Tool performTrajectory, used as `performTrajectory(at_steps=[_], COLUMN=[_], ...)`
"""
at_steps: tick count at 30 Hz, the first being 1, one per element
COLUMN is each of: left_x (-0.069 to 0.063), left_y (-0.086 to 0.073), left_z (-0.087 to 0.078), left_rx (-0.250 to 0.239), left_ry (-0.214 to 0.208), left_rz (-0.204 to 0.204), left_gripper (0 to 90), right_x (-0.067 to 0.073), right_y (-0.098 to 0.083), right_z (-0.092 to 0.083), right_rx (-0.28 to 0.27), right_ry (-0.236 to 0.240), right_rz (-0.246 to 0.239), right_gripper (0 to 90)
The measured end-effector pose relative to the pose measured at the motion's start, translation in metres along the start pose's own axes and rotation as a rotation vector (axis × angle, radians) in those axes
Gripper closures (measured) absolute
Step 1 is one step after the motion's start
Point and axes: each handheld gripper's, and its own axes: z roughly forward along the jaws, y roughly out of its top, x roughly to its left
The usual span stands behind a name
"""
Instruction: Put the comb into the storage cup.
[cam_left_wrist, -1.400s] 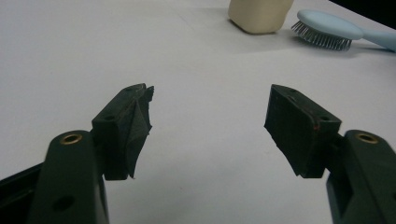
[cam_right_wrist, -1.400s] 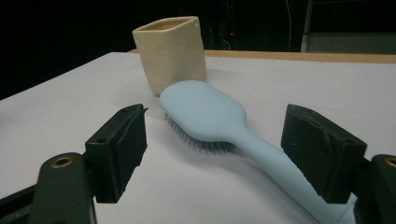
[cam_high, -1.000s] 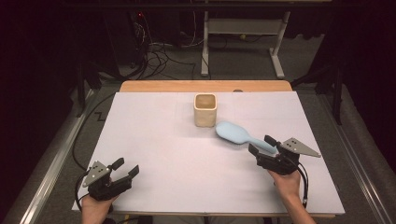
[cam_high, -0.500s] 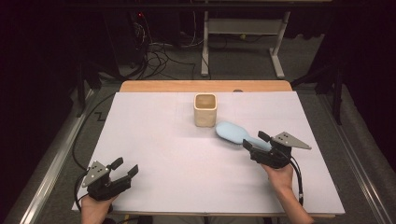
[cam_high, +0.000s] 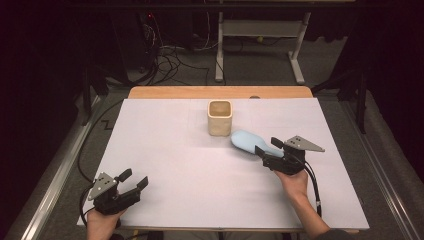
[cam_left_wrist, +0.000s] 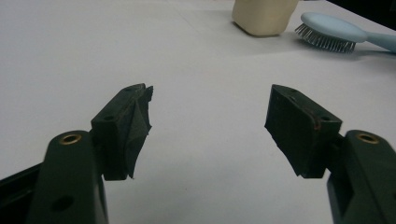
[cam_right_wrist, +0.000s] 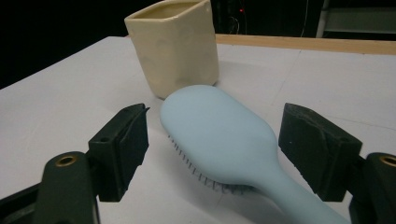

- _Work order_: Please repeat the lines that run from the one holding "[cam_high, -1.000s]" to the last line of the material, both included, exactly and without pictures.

- _Response to the task_:
[cam_high, -1.000s] 
[cam_high, -0.500s] 
[cam_high, +0.000s] 
[cam_left_wrist, +0.000s] 
[cam_right_wrist, +0.000s] 

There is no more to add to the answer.